» WHAT NEEDS TO BE DONE
Can you pull out each line of the data below that includes the word "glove"?

» DATA BELOW
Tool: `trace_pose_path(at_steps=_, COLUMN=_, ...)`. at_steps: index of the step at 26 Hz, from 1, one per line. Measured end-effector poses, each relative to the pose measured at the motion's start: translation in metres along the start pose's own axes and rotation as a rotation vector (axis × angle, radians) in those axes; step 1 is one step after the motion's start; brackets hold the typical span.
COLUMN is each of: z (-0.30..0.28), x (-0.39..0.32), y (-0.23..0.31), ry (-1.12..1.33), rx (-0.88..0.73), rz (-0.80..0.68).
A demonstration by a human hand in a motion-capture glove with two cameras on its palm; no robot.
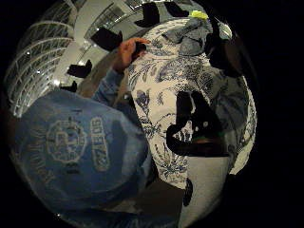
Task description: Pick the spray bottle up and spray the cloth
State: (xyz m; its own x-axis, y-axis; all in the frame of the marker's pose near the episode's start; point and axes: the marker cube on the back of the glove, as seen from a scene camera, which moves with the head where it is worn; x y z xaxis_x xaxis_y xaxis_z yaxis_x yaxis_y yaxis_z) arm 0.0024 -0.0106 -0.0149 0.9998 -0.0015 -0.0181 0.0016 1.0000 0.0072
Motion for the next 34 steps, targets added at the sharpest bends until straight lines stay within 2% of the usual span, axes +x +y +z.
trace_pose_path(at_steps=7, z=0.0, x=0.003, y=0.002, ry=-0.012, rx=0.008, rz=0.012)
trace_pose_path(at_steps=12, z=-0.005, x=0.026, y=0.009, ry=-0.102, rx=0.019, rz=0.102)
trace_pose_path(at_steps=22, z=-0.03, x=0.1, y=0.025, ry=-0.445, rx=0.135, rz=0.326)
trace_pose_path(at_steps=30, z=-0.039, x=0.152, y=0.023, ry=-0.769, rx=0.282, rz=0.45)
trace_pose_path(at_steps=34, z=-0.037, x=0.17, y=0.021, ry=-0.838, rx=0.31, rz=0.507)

» FINISHED EXERCISE
A demonstration by a human hand in a motion-capture glove with two cameras on its palm; no robot.
State: (xyz m; its own x-axis, y-axis; all in the frame of the marker's pose near the episode's start; point and axes: the marker cube on the back of the glove, as seen from a scene camera, which moves with the head where it is worn; x y z xaxis_x xaxis_y xaxis_z yaxis_x yaxis_y yaxis_z) arm 0.0024 -0.0106 -0.0149 0.9998 -0.0015 -0.0181 0.0016 1.0000 0.0072

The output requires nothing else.